◆ Task to complete ◆
Where a picture appears in the data below, exclude it; restate everything else word for word.

◆ Data shown ◆
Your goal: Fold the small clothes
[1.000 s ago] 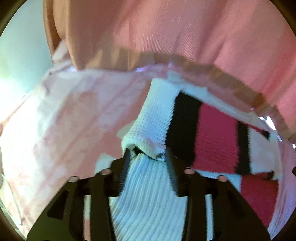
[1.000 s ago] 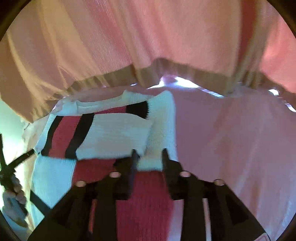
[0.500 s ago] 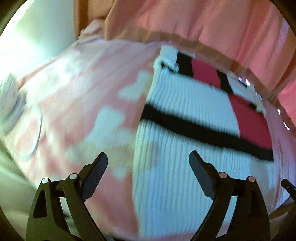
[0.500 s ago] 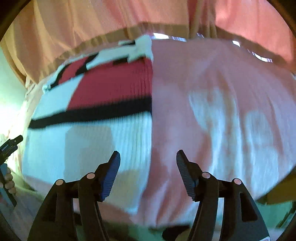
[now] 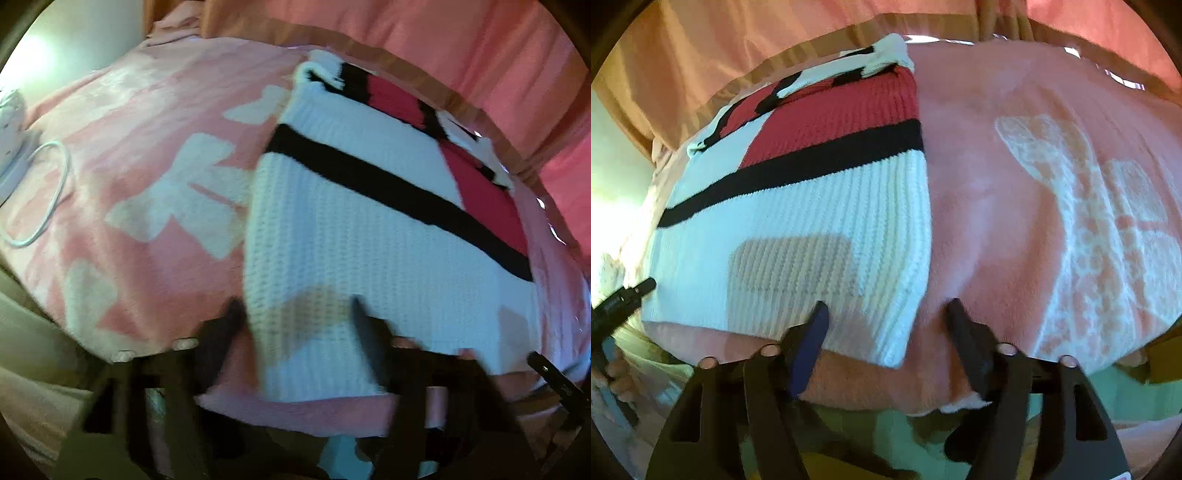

◆ Exercise output ◆
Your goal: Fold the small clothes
[1.000 s ago] 
[1.000 s ago] 
[0.500 s ago] 
[0.500 s ago] 
[now] 

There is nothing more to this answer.